» **TASK ITEM**
The entries below contain a stretch that opens with the line containing "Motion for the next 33" and closes with the line containing "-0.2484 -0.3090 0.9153"; set down that stretch exactly, both ends included, and nothing else.

******

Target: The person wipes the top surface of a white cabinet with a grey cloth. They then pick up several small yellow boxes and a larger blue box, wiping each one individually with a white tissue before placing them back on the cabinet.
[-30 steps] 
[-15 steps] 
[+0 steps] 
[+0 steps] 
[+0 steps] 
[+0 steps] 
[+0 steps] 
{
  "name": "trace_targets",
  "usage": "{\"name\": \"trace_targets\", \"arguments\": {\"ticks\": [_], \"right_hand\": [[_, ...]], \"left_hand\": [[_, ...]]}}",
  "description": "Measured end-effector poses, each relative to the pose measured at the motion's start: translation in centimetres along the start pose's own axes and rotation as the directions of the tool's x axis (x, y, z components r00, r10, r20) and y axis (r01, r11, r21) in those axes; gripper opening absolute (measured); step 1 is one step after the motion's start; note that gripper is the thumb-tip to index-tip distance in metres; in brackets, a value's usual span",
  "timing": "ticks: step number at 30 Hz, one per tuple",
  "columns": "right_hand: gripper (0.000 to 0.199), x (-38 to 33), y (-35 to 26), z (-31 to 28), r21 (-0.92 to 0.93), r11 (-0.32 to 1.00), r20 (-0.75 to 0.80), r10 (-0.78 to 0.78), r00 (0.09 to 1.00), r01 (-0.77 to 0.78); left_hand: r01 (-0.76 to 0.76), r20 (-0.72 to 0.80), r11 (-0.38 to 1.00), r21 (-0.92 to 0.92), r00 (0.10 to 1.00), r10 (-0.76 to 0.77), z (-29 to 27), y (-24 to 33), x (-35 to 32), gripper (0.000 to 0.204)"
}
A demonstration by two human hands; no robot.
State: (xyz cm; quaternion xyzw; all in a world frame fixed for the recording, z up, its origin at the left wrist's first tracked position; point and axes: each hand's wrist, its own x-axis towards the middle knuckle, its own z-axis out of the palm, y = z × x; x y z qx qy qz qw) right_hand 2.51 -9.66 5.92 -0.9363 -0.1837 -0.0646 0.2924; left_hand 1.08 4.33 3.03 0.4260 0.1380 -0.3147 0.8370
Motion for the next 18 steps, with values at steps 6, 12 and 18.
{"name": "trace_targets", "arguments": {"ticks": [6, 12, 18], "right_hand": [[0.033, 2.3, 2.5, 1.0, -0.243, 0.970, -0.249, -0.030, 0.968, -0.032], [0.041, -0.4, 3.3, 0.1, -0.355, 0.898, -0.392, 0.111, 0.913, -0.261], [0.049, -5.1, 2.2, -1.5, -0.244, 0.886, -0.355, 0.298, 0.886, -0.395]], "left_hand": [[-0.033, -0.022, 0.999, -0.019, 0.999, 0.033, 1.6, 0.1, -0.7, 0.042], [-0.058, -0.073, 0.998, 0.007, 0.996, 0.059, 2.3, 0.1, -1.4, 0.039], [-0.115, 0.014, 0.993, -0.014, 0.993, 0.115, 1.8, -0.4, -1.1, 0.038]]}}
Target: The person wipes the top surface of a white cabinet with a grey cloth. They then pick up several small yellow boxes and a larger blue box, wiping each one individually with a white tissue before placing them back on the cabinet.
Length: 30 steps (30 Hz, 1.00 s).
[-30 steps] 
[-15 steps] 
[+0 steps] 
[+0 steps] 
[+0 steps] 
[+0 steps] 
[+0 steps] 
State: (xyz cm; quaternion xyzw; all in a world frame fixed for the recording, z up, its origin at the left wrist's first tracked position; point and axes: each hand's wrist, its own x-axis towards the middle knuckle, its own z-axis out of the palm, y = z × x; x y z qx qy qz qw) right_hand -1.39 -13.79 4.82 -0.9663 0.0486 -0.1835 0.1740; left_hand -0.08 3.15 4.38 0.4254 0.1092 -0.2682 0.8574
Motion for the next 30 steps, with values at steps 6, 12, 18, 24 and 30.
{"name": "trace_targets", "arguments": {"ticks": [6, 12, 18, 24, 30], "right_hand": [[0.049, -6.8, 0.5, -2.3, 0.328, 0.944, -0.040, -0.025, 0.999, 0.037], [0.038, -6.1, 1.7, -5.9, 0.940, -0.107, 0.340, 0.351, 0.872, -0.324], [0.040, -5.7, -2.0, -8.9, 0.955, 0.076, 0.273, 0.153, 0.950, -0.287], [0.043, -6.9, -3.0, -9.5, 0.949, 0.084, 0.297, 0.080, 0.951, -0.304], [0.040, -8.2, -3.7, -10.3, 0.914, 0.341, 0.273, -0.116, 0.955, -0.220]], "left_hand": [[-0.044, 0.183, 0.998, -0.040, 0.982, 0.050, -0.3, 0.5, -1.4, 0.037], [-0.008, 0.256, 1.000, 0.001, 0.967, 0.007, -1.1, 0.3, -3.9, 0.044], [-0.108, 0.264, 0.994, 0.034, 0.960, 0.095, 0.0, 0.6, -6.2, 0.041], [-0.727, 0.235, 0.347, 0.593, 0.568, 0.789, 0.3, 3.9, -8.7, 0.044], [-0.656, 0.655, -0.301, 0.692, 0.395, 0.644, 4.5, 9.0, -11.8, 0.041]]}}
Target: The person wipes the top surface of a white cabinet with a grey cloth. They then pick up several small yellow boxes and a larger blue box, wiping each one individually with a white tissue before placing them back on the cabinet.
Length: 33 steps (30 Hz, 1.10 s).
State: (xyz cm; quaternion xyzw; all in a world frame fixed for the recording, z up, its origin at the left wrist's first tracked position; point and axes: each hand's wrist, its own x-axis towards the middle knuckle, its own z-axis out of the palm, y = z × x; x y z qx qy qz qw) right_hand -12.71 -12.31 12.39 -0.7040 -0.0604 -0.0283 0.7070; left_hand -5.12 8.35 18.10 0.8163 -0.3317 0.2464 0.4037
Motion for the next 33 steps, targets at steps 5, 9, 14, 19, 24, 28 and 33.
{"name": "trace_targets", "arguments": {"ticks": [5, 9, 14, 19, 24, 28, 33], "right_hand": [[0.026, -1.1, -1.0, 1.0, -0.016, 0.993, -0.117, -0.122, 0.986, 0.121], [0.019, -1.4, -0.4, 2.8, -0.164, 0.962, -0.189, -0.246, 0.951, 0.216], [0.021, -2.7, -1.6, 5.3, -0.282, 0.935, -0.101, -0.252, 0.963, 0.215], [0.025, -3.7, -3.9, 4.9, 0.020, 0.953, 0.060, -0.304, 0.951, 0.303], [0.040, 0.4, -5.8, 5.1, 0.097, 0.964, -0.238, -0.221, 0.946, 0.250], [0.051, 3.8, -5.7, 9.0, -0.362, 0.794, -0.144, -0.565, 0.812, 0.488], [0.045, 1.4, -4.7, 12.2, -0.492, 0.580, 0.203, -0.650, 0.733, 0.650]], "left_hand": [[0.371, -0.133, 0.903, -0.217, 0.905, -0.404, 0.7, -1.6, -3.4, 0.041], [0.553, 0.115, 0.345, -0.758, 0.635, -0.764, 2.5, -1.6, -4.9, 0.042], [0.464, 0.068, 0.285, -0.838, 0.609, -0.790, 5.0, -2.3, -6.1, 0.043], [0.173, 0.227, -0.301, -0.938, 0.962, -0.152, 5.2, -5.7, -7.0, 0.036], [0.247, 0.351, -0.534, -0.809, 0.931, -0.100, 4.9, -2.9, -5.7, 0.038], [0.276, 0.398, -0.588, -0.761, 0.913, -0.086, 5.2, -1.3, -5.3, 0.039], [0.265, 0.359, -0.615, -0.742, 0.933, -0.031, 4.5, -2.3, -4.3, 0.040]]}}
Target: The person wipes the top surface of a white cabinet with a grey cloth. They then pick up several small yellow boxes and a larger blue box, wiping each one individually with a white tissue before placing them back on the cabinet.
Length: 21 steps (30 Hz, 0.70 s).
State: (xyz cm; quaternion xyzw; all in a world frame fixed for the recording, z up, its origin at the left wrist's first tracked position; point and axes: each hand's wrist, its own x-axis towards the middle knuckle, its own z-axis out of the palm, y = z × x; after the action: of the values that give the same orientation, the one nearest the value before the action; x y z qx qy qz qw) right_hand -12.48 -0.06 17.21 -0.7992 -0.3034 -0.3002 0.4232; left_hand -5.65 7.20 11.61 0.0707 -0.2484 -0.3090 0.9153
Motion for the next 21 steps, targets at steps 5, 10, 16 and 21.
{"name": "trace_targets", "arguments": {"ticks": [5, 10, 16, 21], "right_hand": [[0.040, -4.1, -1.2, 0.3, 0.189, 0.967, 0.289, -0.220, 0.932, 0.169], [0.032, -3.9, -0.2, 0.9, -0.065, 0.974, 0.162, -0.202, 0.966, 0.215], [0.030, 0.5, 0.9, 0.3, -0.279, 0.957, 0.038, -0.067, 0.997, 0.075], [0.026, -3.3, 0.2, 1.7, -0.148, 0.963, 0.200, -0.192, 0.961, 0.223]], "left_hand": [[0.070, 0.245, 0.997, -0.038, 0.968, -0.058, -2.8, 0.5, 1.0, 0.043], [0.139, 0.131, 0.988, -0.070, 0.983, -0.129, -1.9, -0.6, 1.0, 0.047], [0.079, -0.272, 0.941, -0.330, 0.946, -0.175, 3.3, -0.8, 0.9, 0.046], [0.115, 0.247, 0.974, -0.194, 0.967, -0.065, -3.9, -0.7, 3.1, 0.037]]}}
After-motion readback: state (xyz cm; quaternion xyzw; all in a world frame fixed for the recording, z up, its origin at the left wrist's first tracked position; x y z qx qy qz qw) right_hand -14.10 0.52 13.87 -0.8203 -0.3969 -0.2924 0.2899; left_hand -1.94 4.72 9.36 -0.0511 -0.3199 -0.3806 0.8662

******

» **ANSWER SECTION**
Motion for the next 33 steps, targets at steps 5, 9, 14, 19, 24, 28 and 33.
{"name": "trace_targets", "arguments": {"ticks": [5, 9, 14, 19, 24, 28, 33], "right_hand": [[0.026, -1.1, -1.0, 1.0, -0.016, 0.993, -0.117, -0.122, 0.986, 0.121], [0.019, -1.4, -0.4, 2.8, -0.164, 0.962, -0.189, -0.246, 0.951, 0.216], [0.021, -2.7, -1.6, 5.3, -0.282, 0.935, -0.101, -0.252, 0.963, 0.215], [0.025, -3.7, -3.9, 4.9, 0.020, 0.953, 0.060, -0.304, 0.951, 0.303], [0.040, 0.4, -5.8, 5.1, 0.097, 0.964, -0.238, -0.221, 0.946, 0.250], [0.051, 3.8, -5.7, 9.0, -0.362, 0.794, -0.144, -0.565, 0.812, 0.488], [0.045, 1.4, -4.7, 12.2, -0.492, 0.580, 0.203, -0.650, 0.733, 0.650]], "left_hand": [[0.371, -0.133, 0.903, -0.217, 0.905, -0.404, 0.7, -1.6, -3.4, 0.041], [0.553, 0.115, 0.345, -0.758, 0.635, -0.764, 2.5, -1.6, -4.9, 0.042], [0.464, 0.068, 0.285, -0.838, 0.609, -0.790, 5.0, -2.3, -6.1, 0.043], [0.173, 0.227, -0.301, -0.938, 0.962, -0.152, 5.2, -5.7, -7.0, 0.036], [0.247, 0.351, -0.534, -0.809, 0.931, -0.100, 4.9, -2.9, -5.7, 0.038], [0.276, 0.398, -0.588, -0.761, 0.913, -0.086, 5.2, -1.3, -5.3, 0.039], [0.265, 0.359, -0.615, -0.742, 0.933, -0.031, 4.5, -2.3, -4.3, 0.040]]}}
Target: The person wipes the top surface of a white cabinet with a grey cloth. They then pick up several small yellow boxes and a larger blue box, wiping each one individually with a white tissue before placing them back on the cabinet.
Length: 21 steps (30 Hz, 0.70 s).
State: (xyz cm; quaternion xyzw; all in a world frame fixed for the recording, z up, its origin at the left wrist's first tracked position; point and axes: each hand's wrist, its own x-axis towards the middle knuckle, its own z-axis out of the palm, y = z × x; after the action: of the values that give the same orientation, the one nearest the value before the action; x y z qx qy qz qw) right_hand -12.48 -0.06 17.21 -0.7992 -0.3034 -0.3002 0.4232; left_hand -5.65 7.20 11.61 0.0707 -0.2484 -0.3090 0.9153

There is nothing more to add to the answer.